Through a gush of tears which were but the spray of a subsiding wave of
bitterness, this soul raised its eyes, and beheld a new light. It lost
sight of the Almighty in a vision of the Heavenly Father.

The flight that followed was painful, but not unsoothed. The dog,
perceiving at once that his friend was ill, became quiet. He lay with head
pressed close to the restless arm, and, if the sick man moaned, he
answered with a pitying whine. Once he left the room, and wandered through
the whole house in search of help, whined and scratched at every closed
door, and, finding no one, came back with an air of distress and
perplexity. Later, when Mr. Bently seemed very ill, John ran out onto the
balcony, and barked loudly, as if calling for relief.

Morning came again, and the sick man’s pain gave place to a deathlike
faintness, resulting from lack of nourishment. For thirty‐six hours
nothing had passed his lips but water, and that no longer ran from the
faucet when he tried it. He crept down‐stairs, stair by stair, holding by
the balusters, like a little child. There was no water to be seen in the
dining‐room, and he did not know where to find any. He reached the parlor,
lay down on the floor, and prayed for death or for life—anything to put an
end to that nightmare of misery. It seemed that death was coming. His
hands and feet grew cold with an unnatural chill, and, though the morning
sunshine poured through the windows, all looked dim to his eyes. His
senses seemed to be slowly receding, without pain, without any power or
wish on his part to recall them. He lay and waited for death.

And while he waited, as one hears sounds in a dream he heard a door open
and shut, then a quick, light step that ran up‐stairs. John, standing over
his friend, left him, and rushed to the parlor door, barking wildly, but
was unable to get out, the door having swung to. In vain he tried it with
his paws, and thrust his small nose into the crack. It was too heavy for
him to move.

Suddenly, while Mr. Bently gazed with languid, half unconscious eyes at
the creature, the door was pushed wide open, and a woman stood on the
threshold. She was neither young nor old, but simply at the age of
perfection, which is a variable age, according to the person. Her face was
a full oval, but white now as hoar‐frost. All its life seemed to centre in
the large hazel eyes that were piercing with a terrified search. She wore
her fair hair like a crown, piled high above the forehead in glossy coils
like sculptured amber. Over one temple a black and gold moth was poised,
as though it had just alighted there, its wings widespread. The long black
folds of a velvet robe fell about her superb form, sweeping far back from
her swift but suddenly arrested step. Scintillating fringes of gold
quivered against the large white arms, edged the short Greek jacket, and
ran in a single flash down either side of the train. A diamond cross lay
like a sunbeam on her bosom, a single diamond twinkled in each small ear.

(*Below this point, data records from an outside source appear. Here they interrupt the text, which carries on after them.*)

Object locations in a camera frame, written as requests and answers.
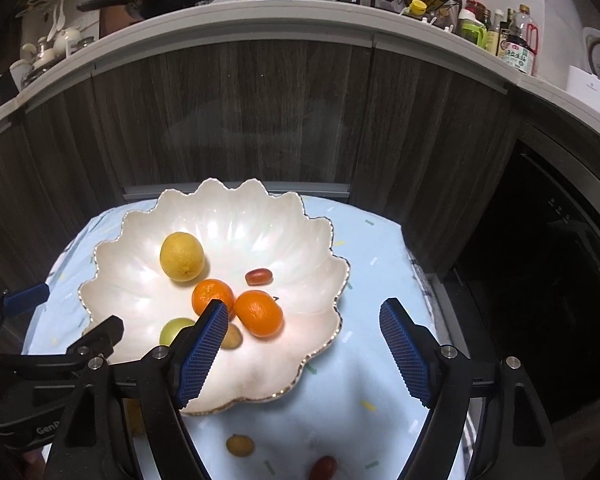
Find green apple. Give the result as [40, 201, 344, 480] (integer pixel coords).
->
[159, 318, 195, 347]

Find large orange mandarin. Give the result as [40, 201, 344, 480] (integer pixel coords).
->
[234, 290, 284, 338]

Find yellow lemon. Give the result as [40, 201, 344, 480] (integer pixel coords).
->
[159, 232, 206, 283]

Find brown longan in bowl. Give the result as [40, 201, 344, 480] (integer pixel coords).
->
[221, 323, 244, 350]

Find small orange mandarin in bowl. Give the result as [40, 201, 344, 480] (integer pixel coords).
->
[192, 278, 235, 318]

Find yellow mango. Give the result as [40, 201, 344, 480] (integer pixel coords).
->
[124, 399, 145, 437]

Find light blue patterned tablecloth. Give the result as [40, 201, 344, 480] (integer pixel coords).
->
[21, 194, 481, 480]

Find brown longan on cloth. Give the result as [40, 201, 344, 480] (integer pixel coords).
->
[225, 434, 256, 457]

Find white scalloped ceramic bowl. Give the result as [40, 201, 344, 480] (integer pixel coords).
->
[78, 179, 350, 415]

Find dark wood cabinet front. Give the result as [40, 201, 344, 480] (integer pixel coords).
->
[0, 40, 519, 289]

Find white teapot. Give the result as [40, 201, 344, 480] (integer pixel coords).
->
[53, 27, 82, 58]

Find white box on counter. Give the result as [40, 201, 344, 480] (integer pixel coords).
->
[566, 65, 600, 113]

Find green bottle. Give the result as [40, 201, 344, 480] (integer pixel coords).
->
[457, 8, 488, 49]

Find yellow cap bottle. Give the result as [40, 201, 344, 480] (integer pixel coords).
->
[406, 0, 427, 20]

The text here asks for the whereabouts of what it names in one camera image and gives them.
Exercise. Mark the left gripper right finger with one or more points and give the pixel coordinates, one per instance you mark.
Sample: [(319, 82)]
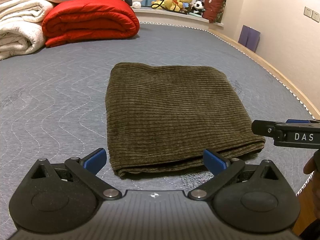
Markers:
[(250, 198)]

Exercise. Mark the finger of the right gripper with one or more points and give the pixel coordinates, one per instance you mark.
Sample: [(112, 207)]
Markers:
[(263, 128), (297, 121)]

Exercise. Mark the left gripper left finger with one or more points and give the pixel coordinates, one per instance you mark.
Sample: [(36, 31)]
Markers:
[(56, 198)]

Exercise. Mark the olive green corduroy pants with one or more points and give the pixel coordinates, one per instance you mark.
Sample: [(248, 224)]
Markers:
[(161, 118)]

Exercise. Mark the person right hand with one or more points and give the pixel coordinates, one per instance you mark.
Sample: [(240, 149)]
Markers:
[(310, 167)]

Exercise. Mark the purple box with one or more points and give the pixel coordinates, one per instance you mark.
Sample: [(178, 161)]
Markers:
[(249, 38)]

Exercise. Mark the dark red cushion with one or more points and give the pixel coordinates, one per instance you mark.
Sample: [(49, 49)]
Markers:
[(214, 10)]

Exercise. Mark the white window sill ledge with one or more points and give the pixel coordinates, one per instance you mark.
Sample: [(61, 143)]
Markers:
[(146, 14)]

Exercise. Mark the panda plush toy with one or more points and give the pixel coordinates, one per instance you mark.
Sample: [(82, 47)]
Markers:
[(198, 8)]

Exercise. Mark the yellow plush toy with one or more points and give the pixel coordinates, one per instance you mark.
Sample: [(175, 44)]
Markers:
[(183, 6)]

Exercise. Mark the white folded blanket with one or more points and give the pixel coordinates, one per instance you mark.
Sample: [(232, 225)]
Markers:
[(21, 26)]

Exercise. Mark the red folded quilt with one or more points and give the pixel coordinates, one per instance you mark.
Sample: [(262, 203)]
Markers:
[(83, 20)]

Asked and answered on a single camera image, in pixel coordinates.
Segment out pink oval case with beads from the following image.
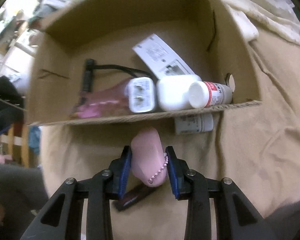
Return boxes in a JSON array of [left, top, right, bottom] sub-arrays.
[[130, 127, 169, 187]]

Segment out white USB wall charger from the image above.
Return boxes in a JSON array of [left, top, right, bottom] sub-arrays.
[[127, 77, 157, 114]]

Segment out dark red flat device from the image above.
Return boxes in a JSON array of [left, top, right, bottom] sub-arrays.
[[113, 184, 157, 212]]

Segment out white labelled bottle outside box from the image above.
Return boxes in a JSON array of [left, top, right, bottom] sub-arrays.
[[174, 113, 214, 135]]

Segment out pink transparent plastic bag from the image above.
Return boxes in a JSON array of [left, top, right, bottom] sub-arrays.
[[70, 77, 133, 119]]

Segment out white round jar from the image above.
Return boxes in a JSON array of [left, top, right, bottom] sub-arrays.
[[157, 75, 201, 112]]

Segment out white pill bottle red label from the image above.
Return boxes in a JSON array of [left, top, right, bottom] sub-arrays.
[[188, 81, 232, 108]]

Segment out white printed leaflet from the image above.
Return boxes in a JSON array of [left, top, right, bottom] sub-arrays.
[[133, 34, 195, 79]]

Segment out brown cardboard box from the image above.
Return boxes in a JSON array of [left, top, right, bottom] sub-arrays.
[[26, 0, 261, 125]]

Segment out teal blue pillow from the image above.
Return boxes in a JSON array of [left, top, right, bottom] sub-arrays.
[[28, 4, 56, 30]]

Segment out cream white duvet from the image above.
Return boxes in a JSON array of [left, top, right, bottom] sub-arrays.
[[222, 0, 300, 46]]

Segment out black cable with plug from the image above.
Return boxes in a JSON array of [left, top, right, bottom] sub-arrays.
[[78, 58, 158, 106]]

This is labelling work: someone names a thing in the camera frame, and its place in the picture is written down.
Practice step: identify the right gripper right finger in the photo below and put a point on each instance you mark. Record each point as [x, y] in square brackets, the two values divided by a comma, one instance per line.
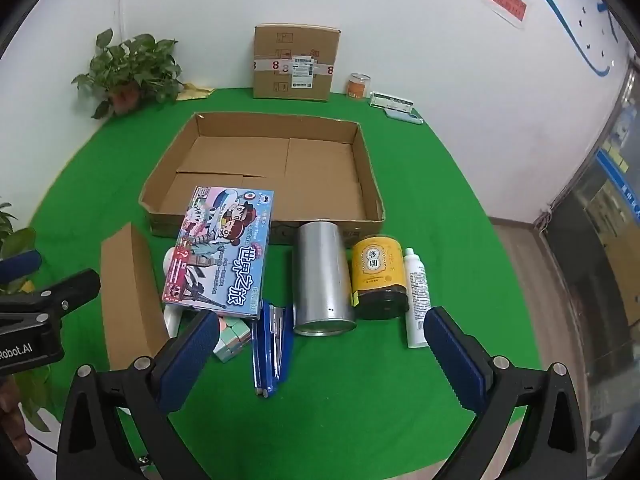
[550, 443]

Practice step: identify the white handheld fan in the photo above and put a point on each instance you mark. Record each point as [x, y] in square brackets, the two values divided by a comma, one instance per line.
[172, 314]

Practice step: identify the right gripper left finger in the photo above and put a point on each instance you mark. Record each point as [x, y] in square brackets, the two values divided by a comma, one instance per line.
[92, 442]

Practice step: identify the glass door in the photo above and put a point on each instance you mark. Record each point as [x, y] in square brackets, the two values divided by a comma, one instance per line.
[593, 235]

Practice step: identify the white spray bottle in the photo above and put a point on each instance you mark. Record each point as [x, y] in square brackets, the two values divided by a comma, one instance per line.
[419, 300]

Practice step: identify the orange clear jar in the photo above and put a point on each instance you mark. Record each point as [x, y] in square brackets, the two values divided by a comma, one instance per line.
[357, 86]

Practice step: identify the yellow black tin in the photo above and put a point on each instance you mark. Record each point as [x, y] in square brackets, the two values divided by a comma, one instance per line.
[379, 283]

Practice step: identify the pastel rubik's cube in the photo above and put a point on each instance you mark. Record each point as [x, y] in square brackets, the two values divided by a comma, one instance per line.
[234, 335]

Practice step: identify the light blue flat case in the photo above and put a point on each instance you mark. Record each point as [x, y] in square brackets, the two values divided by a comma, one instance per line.
[403, 116]

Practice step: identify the red wall notice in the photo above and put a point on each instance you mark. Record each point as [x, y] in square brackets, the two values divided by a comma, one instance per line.
[513, 12]

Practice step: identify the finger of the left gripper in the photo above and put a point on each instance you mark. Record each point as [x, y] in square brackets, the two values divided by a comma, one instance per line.
[20, 266]
[69, 294]

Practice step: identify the open cardboard tray box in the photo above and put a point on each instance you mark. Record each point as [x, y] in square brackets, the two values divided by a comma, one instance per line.
[317, 168]

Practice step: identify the potted green plant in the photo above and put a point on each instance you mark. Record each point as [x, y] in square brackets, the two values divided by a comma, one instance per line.
[126, 75]

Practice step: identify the person's left hand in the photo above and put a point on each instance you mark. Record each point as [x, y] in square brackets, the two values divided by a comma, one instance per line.
[12, 420]

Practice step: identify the sealed cardboard box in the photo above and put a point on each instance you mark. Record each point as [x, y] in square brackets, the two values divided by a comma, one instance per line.
[294, 61]

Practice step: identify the silver metal can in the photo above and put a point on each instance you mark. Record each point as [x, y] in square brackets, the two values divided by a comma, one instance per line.
[321, 282]

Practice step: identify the blue pen pack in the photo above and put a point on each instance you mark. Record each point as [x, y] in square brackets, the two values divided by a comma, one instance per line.
[272, 348]

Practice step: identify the yellow paper envelope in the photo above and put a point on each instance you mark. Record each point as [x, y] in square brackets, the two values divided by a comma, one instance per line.
[192, 92]

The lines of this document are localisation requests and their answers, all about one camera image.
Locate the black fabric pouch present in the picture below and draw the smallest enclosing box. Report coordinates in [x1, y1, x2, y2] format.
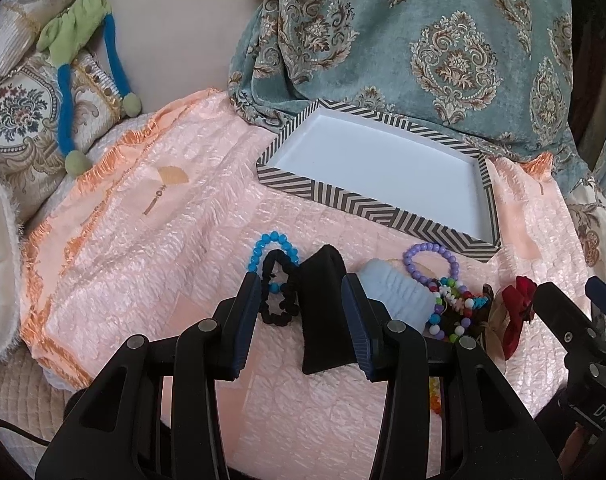
[297, 244, 356, 375]

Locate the red satin bow clip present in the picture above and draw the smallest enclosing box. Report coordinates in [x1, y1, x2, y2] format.
[501, 275, 537, 360]

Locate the multicolour bead bracelet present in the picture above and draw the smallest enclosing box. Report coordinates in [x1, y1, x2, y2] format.
[424, 275, 491, 344]

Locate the black scrunchie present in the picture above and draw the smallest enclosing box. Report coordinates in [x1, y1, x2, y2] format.
[259, 249, 300, 327]

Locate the purple bead bracelet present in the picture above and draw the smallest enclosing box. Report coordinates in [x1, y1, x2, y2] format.
[401, 242, 460, 288]

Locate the blue bead bracelet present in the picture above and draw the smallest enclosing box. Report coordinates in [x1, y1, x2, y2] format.
[246, 231, 301, 295]

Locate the pink textured bedspread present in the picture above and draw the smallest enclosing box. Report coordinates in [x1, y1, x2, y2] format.
[21, 90, 589, 479]

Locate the black white striped tray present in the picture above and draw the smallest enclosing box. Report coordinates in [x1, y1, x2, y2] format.
[256, 100, 501, 262]

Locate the white satin pillow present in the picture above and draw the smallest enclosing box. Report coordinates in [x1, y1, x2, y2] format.
[0, 178, 21, 360]

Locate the floral embroidered cushion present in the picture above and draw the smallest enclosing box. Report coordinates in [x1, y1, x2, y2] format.
[0, 52, 122, 223]

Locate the teal floral patterned blanket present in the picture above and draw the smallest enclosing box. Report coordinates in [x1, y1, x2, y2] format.
[228, 0, 590, 192]

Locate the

There was but an instant’s pause, then she crossed the room quickly, and
knelt by him.

“My God! my God!” she murmured, and lifted his head on her arm. “What
fiendish cruelty!”

Her touch and voice recalled him to himself. He tried to put her away.
“Leave me, Marian, I beg of you! Do not endanger yourself for me!”

But even while bidding her go, every nerve in him grew alive with the
joyous conviction that he would not be obeyed, and that, danger or no
danger, she would not desert him. Here were strength, help, and the power
to command. She brought the world with her, this queenly woman, who had
not even snatched the gloves from her hands since last night’s ball, but
had hurried to seek news of him, after the first confused rumor, to call
doctor and nurse, to rush to him herself with all the speed her panting
horses could make.

“Leave you? Never!”

He asked no questions, but resigned himself. How delightful the sickness,
how sweet the pain, that led to this! How thrice blessed the desertion
that gave her to him!

In half an hour, the doctor had come and given his decision. Mr. Bently’s
illness was merely a violent cold with fever, and a few days of careful
nursing would make all right. In another half hour, he was established in
a pleasant chamber in Mr. Willis’ house, with a nurse in close attendance,
the whole family anxiously ministrant, John an immovable fixture in the
sick‐room; and, later, Mrs. Marcia Clay besieging the house for news of
poor dear Cousin Bently, and protesting and explaining to the very coldest
of listeners, declaring that nothing but her duty to her family, etc.; and
what was the meaning of that broken bottle and glass, and ineradicable
laudanum stain on the carpet in her house? Was it possible that Cousin
Bently had thought of taking any of that terrible stuff that she meant to
have thrown away ages before? And would they bring down John? Arthur had
asked for him.

Some one went to Mr. Bently’s room for John, but came back without him.
The invalid was reported to have flown into something like a passion on
learning the messenger’s errand, and to have held the dog firmly in his
arms.

John was his! No one else should have him. Whatever crime it might be
called to refuse to give him up—stealing, embezzling, false
imprisonment—he was ready to be accused and convicted of it, and would go
to jail for it with the dog in his arms.

Mrs. Clay was enchanted to be able to oblige her cousin in such a trifle,
and would he speak freely when he wanted anything? and then went home and
told all her family in confidence that Mr. Bently was a raving maniac.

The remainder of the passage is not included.